## TASK
Output every line below as it stands, dropping only the images.

[Start of section]

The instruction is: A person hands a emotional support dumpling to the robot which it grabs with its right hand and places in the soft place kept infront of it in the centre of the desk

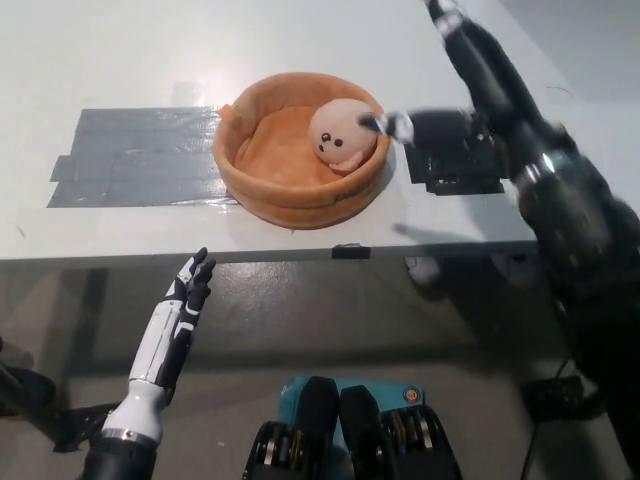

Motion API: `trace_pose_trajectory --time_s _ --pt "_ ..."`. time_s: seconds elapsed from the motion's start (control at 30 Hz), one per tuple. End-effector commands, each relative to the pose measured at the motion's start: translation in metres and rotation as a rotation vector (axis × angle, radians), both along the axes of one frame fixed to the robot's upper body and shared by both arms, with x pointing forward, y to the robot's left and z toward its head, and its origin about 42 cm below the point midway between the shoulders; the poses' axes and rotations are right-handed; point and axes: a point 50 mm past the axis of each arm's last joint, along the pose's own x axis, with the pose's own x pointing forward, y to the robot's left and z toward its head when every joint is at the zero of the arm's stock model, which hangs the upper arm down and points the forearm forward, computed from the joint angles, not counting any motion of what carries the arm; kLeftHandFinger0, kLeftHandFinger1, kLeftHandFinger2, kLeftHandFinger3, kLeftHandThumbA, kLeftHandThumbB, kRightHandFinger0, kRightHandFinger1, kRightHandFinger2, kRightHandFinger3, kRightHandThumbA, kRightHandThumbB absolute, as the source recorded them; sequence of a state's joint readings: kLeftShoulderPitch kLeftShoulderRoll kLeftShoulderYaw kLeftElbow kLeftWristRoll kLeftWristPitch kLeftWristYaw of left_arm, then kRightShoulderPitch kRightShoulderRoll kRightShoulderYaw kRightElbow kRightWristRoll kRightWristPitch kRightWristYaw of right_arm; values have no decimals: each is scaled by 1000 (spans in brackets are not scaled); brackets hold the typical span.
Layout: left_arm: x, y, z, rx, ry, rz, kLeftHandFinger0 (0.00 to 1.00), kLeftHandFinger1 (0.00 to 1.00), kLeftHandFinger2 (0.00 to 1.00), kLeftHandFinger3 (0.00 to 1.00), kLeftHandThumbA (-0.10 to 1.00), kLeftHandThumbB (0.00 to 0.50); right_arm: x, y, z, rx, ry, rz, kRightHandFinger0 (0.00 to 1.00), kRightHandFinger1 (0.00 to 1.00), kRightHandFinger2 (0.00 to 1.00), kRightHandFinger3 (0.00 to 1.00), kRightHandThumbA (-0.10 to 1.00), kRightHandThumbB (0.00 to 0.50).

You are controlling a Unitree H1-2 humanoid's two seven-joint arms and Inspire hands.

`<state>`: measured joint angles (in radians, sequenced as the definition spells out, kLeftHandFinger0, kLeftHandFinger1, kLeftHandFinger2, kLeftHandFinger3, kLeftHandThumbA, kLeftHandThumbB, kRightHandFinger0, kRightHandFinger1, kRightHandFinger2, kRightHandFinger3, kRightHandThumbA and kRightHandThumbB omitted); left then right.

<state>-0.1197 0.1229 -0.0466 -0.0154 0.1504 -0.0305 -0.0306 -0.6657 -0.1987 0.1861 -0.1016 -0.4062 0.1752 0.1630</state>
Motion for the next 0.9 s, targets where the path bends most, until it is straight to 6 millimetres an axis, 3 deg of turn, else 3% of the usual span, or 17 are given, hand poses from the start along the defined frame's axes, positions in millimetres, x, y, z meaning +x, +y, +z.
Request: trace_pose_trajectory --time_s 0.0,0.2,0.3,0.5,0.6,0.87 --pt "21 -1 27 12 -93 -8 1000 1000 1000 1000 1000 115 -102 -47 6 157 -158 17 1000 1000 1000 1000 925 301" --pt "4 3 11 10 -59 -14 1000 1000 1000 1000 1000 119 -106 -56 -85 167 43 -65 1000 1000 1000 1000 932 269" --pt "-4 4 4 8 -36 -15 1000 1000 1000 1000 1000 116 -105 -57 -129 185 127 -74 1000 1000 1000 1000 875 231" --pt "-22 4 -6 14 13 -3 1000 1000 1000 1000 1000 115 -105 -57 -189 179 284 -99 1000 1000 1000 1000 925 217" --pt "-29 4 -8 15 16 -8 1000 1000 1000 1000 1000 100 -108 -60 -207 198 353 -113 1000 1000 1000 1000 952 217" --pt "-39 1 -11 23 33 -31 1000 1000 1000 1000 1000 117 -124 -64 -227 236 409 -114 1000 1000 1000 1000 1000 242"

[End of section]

## SOLUTION TO THE EXERCISE
The instruction is: A person hands a emotional support dumpling to the robot which it grabs with its right hand and places in the soft place kept infront of it in the centre of the desk


Motion API: `trace_pose_trajectory --time_s _ --pt "_ ..."`. time_s: seconds elapsed from the motion's start (control at 30 Hz), one per tuple. End-effector commands, each relative to the pose measured at the motion's start: translation in metres and rotation as a rotation vector (axis × angle, radians), both along the axes of one frame fixed to the robot's upper body and shared by both arms, with x pointing forward, y to the robot's left and z toward its head, and its origin about 42 cm below the point midway between the shoulders; the poses' axes and rotations are right-handed; point and axes: a point 50 mm past the axis of each arm's last joint, along the pose's own x axis, with the pose's own x pointing forward, y to the robot's left and z toward its head when every joint is at the zero of the arm's stock model, which hangs the upper arm down and points the forearm forward, computed from the joint angles, not counting any motion of what carries the arm; kLeftHandFinger0, kLeftHandFinger1, kLeftHandFinger2, kLeftHandFinger3, kLeftHandThumbA, kLeftHandThumbB, kRightHandFinger0, kRightHandFinger1, kRightHandFinger2, kRightHandFinger3, kRightHandThumbA, kRightHandThumbB absolute, as the source recorded them; sequence of a state's joint readings: kLeftShoulderPitch kLeftShoulderRoll kLeftShoulderYaw kLeftElbow kLeftWristRoll kLeftWristPitch kLeftWristYaw of left_arm, then kRightShoulderPitch kRightShoulderRoll kRightShoulderYaw kRightElbow kRightWristRoll kRightWristPitch kRightWristYaw of right_arm; values have no decimals: each is scaled by 1000 (spans in brackets are not scaled); brackets hold the typical span.
Layout: left_arm: x, y, z, rx, ry, rz, kLeftHandFinger0 (0.00 to 1.00), kLeftHandFinger1 (0.00 to 1.00), kLeftHandFinger2 (0.00 to 1.00), kLeftHandFinger3 (0.00 to 1.00), kLeftHandThumbA (-0.10 to 1.00), kLeftHandThumbB (0.00 to 0.50); right_arm: x, y, z, rx, ry, rz, kRightHandFinger0 (0.00 to 1.00), kRightHandFinger1 (0.00 to 1.00), kRightHandFinger2 (0.00 to 1.00), kRightHandFinger3 (0.00 to 1.00), kRightHandThumbA (-0.10 to 1.00), kRightHandThumbB (0.00 to 0.50).

You are controlling a Unitree H1-2 humanoid's two seven-joint arms and Inspire hands.

`<state>`: measured joint angles (in radians, sequenced as the definition spells out, kLeftHandFinger0, kLeftHandFinger1, kLeftHandFinger2, kLeftHandFinger3, kLeftHandThumbA, kLeftHandThumbB, kRightHandFinger0, kRightHandFinger1, kRightHandFinger2, kRightHandFinger3, kRightHandThumbA and kRightHandThumbB omitted); left then right.

<state>-0.1197 0.1229 -0.0466 -0.0154 0.1504 -0.0305 -0.0306 -0.6657 -0.1987 0.1861 -0.1016 -0.4062 0.1752 0.1630</state>
Motion for the next 0.9 s, targets where the path bends most, until it is straight to 6 millimetres an axis, 3 deg of turn, else 3% of the usual span, or 17 are given, hand poses from the start along the defined frame's axes, positions in millimetres, x, y, z meaning +x, +y, +z.
Request: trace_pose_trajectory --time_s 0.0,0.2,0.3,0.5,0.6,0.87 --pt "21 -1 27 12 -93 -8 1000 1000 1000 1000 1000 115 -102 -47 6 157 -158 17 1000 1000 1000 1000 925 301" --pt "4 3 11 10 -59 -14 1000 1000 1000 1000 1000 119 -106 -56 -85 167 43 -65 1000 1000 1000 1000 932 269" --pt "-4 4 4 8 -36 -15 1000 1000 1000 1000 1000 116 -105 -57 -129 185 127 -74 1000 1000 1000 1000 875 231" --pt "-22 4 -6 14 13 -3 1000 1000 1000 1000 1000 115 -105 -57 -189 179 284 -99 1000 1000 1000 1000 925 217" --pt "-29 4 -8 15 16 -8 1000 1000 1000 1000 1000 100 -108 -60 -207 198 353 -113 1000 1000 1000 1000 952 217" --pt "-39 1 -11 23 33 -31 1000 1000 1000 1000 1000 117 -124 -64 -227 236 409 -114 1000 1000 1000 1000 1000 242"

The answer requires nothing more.